Henriette Cramer, Juho Kim
AI research has now been around for about 65 years, and the consequences of design decisions on AI outcomes have been a lively debate for 20-plus years , if not longer. Governments, companies, and investors are now pouring in copious resources to advance AI techniques and create “AI-powered” products. Amid the hype, however, people question whether breakthroughs are reproducible and transferable to practice , and who benefits from them [3,4]. Keeping up with the latest trends has become increasingly challenging, even for the experienced. And the definition of accepted terminology itself is ever changing. As we—HCI researchers and UX practitioners—struggle to keep up with where the field is going, it is easy to lose sight of its past, repeat mistakes, and stumble on unintended consequences.
We may have learned lessons from collectively building algorithmic systems for billions of users, but the field—where UX meets AI—is full of tensions. We are grappling with daily challenges, including classic but unsolved themes such as transparency, user control, calibrated trust, and fairness. That is why, following up on the earlier Interactions special topic on designing for AI , we are now introducing a more permanent forum to invite lessons learned on the intersection of UX and AI, from academia, industry, government, and art practice.
Looking at the intersection of UX and AI, a variety of tensions stand out that need to be navigated. Here we discuss just a few as starting points.

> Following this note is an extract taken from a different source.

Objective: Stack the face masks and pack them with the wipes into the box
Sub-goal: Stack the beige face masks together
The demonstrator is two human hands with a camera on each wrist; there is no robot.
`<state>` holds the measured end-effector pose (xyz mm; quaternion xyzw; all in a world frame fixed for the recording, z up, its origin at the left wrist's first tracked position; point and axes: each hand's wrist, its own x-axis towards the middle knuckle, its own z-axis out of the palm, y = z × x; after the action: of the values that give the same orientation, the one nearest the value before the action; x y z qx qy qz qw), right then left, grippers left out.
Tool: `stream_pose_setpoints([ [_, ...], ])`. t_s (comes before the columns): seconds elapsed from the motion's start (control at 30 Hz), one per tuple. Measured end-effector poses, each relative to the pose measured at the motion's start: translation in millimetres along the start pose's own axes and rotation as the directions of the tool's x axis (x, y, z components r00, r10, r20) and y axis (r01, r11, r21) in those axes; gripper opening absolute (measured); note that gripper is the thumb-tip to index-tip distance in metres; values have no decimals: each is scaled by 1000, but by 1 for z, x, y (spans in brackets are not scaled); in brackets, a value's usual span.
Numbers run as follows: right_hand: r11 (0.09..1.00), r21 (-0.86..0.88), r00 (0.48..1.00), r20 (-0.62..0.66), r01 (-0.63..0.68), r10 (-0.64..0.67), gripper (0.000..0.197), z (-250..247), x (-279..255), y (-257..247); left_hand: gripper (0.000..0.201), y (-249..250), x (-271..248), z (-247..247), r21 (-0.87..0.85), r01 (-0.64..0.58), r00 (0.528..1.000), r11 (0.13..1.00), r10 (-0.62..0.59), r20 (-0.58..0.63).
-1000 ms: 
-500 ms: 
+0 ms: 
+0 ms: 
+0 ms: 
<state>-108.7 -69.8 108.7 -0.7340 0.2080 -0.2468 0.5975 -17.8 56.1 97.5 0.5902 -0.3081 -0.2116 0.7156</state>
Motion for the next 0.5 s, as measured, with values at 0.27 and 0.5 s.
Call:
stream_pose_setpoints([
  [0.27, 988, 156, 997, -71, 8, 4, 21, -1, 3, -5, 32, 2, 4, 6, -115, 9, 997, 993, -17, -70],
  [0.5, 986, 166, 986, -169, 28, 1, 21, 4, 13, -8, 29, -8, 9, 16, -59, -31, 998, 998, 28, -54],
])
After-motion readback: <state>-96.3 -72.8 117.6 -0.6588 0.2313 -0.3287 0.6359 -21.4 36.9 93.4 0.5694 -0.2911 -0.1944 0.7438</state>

Tension 1: Incentivizing holistic success. Most practitioners have to juggle a variety of goals by users, content creators, and business decision makers. Turning machine learning (ML) experimentation into actual practical impact in itself can be amazingly challenging and requires the successful integration of ML and UX practice.
ML practitioners are typically trained to find the best model that maximizes some utility. In reality, however, there is rarely a single objective to be maximized, with many that cannot be easily quantified. Advances that are unremarkable from a modeling standpoint could be valuable to practitioners. Systems can even be too good, when system predictions go much beyond what is expected or acceptable. Making it work shouldn’t be just about improving performance on a benchmark or optimizing for metrics like precision, recall, or click-through rate. It should also be accompanied by better outcomes for people, less harm, and, in the end, learning as a collective discipline. The UX of AI ultimately revolves around how to make modeling outcomes successful, but it also means learning what success actually means.
Tension 2: Embracing the bad: sharing failures and collective learning. Anyone or anything that learns also inevitably fails. In the context of AI-based art, the failures of the generative models used are exactly what make them productive for creativity, but people need to curate these failures into meaningful art . Perhaps we similarly need to collect failures in a productive way and put them on display.
When we call out the pitfalls of ML, we also need to find ways to practically mitigate them. We are seeing a very important uptick in calls to action to consider algorithmic responsibility and accountability, including the environmental consequences of using computationally intensive methods. However, this is creating a flurry of new frameworks and guidelines. Not only do we see a risk of an AI winter because of hyperbolic promises about the technology, but a responsibility winter due to practitioner fatigue is also not unimaginable. The Berkman Klein Center, for example, counted more than 30 sets of guidelines for rights and ethics-based approaches to AI (https://ai-hr.cyber.harvard.edu). Keeping up with all of these can be a full-time job and is still not sufficient to handle the messiness of practice.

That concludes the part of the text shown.